Use P(E|A)P(A) = P(A|E)P(E)

MathsManiac

If you're still struggling, note that (using the labelling suggested by Fremen):
P(E) must first be caluclated, using:
P(E) = P(E|A)P(A) + P(E|B)P(B) + P(E|C)P(C)
(or equivalently using a tree diagram)

Then you can use the result Fremen mentioned or, to phrase it in the way that's usual when discussing Bayes' theorem:

P(A|E) = P(E|A)P(A) / P(E)

ramanujan

there's always a load of mistakes in these business studiesy type college maths. Makes it hard on the students, know first hand from giving grinds.

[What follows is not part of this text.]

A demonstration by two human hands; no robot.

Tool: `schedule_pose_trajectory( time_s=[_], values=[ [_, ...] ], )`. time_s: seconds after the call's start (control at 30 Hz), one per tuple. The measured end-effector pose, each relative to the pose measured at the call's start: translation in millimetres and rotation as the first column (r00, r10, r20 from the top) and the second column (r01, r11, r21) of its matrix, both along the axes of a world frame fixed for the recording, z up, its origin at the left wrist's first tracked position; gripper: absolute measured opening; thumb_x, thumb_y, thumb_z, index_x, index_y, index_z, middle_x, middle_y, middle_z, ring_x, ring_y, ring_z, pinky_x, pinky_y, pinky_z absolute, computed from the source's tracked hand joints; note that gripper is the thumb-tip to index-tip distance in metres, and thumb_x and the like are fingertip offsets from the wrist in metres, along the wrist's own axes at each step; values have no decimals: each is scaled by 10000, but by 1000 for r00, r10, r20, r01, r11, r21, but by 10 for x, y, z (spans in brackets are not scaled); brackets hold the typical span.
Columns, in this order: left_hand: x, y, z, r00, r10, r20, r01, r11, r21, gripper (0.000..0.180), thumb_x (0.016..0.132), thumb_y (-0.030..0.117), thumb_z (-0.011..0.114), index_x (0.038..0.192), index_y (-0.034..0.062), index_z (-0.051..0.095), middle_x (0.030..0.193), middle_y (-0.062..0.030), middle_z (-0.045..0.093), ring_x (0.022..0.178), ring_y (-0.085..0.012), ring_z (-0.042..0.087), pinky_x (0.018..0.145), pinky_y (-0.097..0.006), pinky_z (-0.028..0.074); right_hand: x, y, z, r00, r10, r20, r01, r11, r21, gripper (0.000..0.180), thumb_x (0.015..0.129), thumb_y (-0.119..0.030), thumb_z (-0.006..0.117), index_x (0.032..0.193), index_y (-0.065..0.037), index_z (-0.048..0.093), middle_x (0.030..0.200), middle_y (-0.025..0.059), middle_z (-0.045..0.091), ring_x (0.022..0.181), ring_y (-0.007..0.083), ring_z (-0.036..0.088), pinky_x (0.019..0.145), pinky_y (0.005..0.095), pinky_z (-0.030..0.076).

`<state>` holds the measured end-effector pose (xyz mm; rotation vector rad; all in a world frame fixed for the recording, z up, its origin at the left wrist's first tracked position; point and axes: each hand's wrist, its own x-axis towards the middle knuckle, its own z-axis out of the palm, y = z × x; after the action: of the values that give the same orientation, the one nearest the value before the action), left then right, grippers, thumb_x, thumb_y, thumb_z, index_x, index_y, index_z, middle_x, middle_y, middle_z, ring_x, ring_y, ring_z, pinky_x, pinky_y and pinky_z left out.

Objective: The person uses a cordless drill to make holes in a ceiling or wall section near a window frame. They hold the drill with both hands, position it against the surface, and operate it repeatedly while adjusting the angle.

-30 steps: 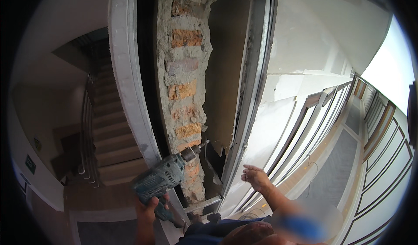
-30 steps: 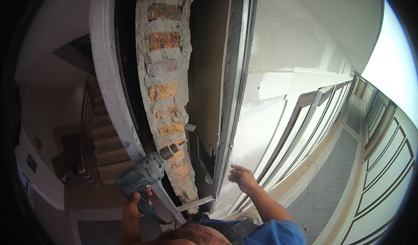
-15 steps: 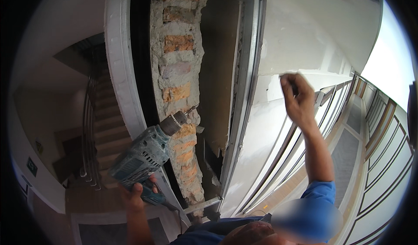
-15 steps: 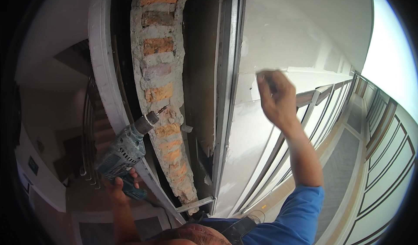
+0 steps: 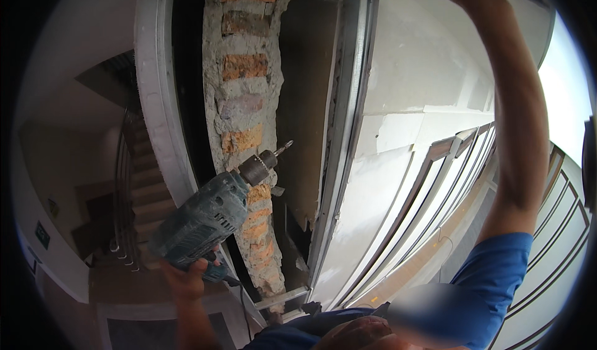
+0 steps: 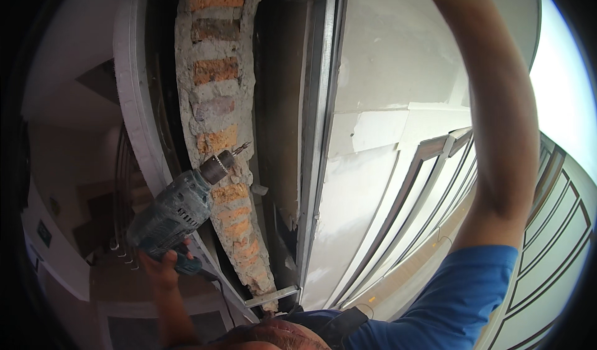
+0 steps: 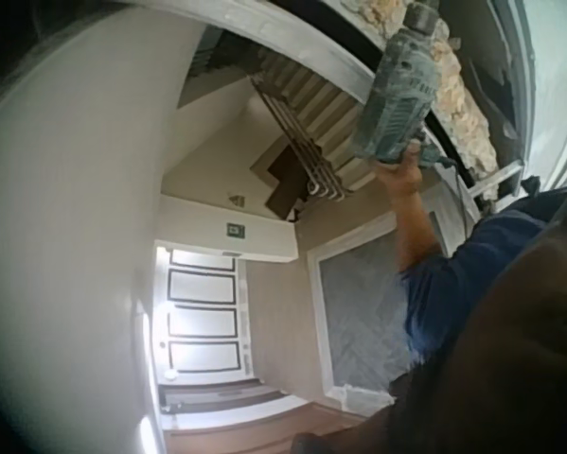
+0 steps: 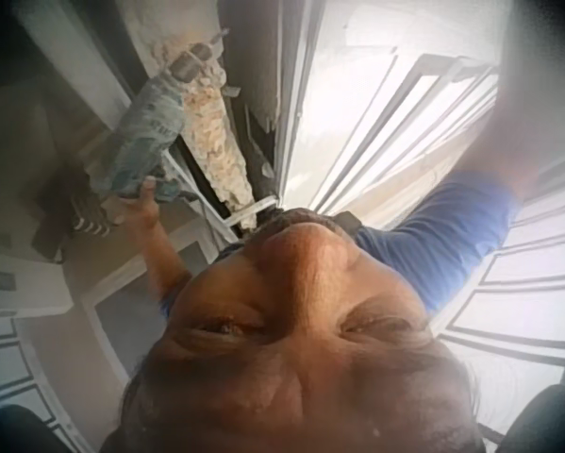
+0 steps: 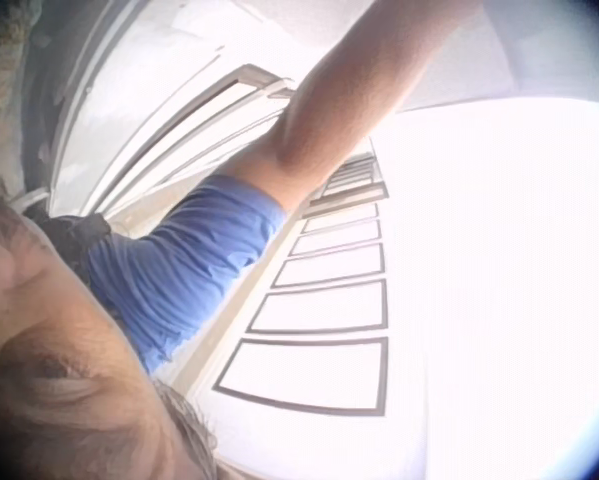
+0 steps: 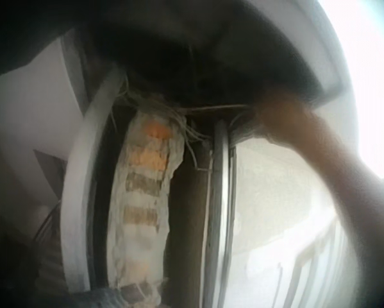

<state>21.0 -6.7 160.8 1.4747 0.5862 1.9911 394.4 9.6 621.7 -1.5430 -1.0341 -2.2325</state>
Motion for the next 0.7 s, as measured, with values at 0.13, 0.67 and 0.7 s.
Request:
schedule_pose_trajectory(
  time_s=[0.13,0.67,0.7],
  values=[
    [-18,22,-83,998,57,12,-57,997,43,715,865,327,796,1370,-29,435,1063,-210,662,866,-272,704,554,-341,613,-76,-125,-123,996,-23,-89,17,998,-68,346,870,-278,763,1151,-84,712,1117,169,696,1098,332,654,1036,482,482],
    [-404,67,-276,981,17,191,-12,1000,-27,785,835,402,830,1364,-31,444,1072,-221,665,902,-273,689,556,-340,607,-316,-10,-364,961,232,-147,-246,966,-83,291,912,-316,700,1086,-83,704,1036,144,679,1013,300,641,965,447,479],
    [-420,72,-268,983,-4,184,9,1000,-27,789,835,401,830,1370,-29,440,1080,-225,664,907,-274,689,559,-342,609,-319,11,-372,956,250,-154,-265,961,-84,289,914,-318,696,1081,-83,703,1031,143,678,1008,298,640,960,445,479]
  ],
)
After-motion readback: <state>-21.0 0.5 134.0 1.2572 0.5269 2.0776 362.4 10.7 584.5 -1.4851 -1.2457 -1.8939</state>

agree with the sentiments above.

however imo question is very poorly choosen i mean, say a selection of code is chosen. whats stopping that section of code from being wirtten by more than one of the programmers.

Grudaire

you're in DCU!!!

ehm- for part two multiply across to get the percentage of total code each has with errors
so .55*.02 gives .011 of total code is A's errors,
then .0105 and .005
then the prob of it being A's error is .011/(.011+.0105+.005)

...or use bayes theorem

qwertykeyboards

thanks for all your help. got it sorted!

cliste, yep i am in dcu doing quantitative finance. are u in F+AM or QF? this statistics exam is a load of arse isn't it!!?

Grudaire

qwertykeyboards wrote: »

thanks for all your help. got it sorted!

cliste, yep i am in dcu doing quantitative finance. are u in F+AM or QF? this statistics exam is a load of arse isn't it!!?

F(&A)M alright, for all the teaching the old bat did, didn't think that exam was going to bee that hard:( I mean F*ck, Q2 grand, everything else though was way harder then last years.